As we visited taverns and homes and gunsmiths and apothecaries, We were fitted for clothes and we tested beds. Everything looked to be in good order. We also learned about trees and herbs, cyanotype photography, types of nuts and cider making, and also the Moravian printing press. Blum's Almanac got it start in Salem Village in 1828 and cost ten cents. Don't tell my grandmother, but I bought her the current edition for Christmas.











The architecture on the Single Men's Home (bottom two photos, brick and wood inlay) is stunning. Village boys lived in the home from age 14 onward, learning a trade and becoming self-sufficient. Those who did not marry (marriages were approved by the church and not one's parents) spent their entire lives in the home. There was also a Single Woman's Home, but it was not open to the public.

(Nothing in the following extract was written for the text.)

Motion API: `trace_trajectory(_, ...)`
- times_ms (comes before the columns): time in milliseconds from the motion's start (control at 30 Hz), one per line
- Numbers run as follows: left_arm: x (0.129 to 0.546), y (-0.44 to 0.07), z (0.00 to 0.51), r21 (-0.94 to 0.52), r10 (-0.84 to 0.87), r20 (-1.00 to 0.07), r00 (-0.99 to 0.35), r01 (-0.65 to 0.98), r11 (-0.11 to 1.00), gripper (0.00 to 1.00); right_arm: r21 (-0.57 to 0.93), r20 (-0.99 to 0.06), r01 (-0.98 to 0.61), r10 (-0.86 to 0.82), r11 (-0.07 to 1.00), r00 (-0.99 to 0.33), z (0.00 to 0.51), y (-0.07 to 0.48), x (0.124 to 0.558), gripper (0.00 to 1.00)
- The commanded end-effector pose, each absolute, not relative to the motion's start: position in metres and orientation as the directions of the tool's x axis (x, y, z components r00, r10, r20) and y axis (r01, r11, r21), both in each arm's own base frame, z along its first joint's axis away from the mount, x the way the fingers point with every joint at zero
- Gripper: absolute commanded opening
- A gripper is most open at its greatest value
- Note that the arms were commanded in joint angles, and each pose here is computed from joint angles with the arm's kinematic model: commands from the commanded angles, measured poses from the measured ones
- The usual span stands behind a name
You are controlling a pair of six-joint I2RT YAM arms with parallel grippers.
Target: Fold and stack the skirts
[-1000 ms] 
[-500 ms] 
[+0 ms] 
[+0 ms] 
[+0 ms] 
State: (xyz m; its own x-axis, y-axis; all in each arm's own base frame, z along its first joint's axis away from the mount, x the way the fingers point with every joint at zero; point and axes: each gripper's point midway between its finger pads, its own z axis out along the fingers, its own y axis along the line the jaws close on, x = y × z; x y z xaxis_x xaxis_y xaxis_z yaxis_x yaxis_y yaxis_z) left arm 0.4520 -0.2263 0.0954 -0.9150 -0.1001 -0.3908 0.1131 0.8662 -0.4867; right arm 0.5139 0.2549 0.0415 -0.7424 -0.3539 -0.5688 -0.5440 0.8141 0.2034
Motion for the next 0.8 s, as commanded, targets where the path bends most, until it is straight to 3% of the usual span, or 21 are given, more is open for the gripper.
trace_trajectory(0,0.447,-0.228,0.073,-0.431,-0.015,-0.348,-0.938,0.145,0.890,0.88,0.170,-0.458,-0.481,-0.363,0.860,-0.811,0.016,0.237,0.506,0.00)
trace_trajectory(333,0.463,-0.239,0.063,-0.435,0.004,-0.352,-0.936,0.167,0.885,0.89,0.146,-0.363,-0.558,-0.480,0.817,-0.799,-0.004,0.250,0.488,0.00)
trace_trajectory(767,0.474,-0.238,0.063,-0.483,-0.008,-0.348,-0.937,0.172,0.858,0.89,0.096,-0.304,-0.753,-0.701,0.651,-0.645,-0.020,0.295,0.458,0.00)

Fire buckets in the village tavern. Then-president George Washington spent the night here. We ate some chicken pot pie in the tavern-restaurant next door.


After a long, exciting day at Salem Village, we headed downtown to the Arts Center for the Press 53 Awards ceremony and five-year anniversary party. It's pretty amazing how many titles Press 53 has published in a mere five years. And it's great that there's a press that gets literary authors. Press 53's specialty is short stoy collections, a rarity today. Here I am with Kevin Morgan Watson, Press 53 guru, receiving an award for my first-place entry in novella, MAY-SEPTEMBER.